▶ **To do**: Leave out the pictures and output the data verbatim.

[Opening Collected material section]

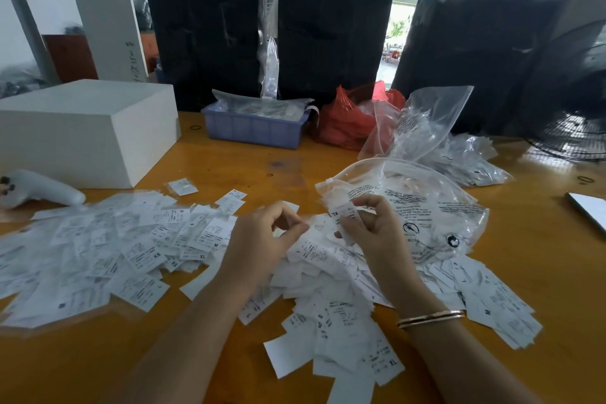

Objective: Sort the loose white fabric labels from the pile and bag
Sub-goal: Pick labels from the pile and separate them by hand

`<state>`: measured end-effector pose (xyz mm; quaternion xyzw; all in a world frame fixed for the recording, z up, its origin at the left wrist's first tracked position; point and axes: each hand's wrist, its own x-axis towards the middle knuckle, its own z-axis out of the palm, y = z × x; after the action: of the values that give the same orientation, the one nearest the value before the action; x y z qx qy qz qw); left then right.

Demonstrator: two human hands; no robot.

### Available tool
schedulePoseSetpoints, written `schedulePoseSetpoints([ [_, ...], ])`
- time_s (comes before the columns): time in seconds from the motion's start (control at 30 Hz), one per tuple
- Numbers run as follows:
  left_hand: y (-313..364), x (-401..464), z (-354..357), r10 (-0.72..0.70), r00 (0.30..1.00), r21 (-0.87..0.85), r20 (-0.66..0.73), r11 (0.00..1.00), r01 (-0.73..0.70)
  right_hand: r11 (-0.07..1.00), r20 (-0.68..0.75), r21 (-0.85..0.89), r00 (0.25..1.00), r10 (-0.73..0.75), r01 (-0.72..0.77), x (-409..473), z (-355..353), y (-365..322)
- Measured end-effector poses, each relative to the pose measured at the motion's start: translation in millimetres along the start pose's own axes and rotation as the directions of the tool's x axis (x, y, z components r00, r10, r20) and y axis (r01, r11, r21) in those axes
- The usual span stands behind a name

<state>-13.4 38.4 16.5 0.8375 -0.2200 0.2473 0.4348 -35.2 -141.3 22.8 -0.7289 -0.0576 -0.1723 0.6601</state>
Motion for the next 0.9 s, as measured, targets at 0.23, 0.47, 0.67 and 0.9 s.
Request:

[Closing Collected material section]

▶ **Result for this task**:
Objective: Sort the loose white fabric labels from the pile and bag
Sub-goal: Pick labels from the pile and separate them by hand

`<state>`: measured end-effector pose (xyz mm; quaternion xyzw; all in a world frame fixed for the recording, z up, its origin at the left wrist's first tracked position; point and axes: each hand's wrist, its own x-axis towards the middle knuckle, its own z-axis out of the palm, y = z × x; after the action: of the values that give the same orientation, the one nearest the value before the action; x y z qx qy qz qw); left then right.

Demonstrator: two human hands; no robot.

### Available tool
schedulePoseSetpoints, written `schedulePoseSetpoints([ [_, ...], ])`
- time_s (comes before the columns): time in seconds from the motion's start (control at 30 Hz), one per tuple
- Numbers run as follows:
  left_hand: y (-313..364), x (-401..464), z (-354..357), r10 (-0.72..0.70), r00 (0.30..1.00), r21 (-0.87..0.85), r20 (-0.66..0.73), r11 (0.00..1.00), r01 (-0.73..0.70)
  right_hand: r11 (-0.07..1.00), r20 (-0.68..0.75), r21 (-0.85..0.89), r00 (0.25..1.00), r10 (-0.73..0.75), r01 (-0.72..0.77), x (-409..473), z (-355..353), y (-365..322)
- Measured end-effector poses, each relative to the pose measured at the motion's start: translation in millimetres along the start pose's own axes and rotation as the directions of the tool's x axis (x, y, z components r00, r10, r20) and y axis (r01, r11, r21) in those axes
- The usual span stands behind a name

<state>-13.4 38.4 16.5 0.8375 -0.2200 0.2473 0.4348 -35.2 -141.3 22.8 -0.7289 -0.0576 -0.1723 0.6601</state>
Motion for the next 0.9 s, as measured, targets at 0.23, 0.47, 0.67 and 0.9 s.
Request:

No more output is given for this exercise.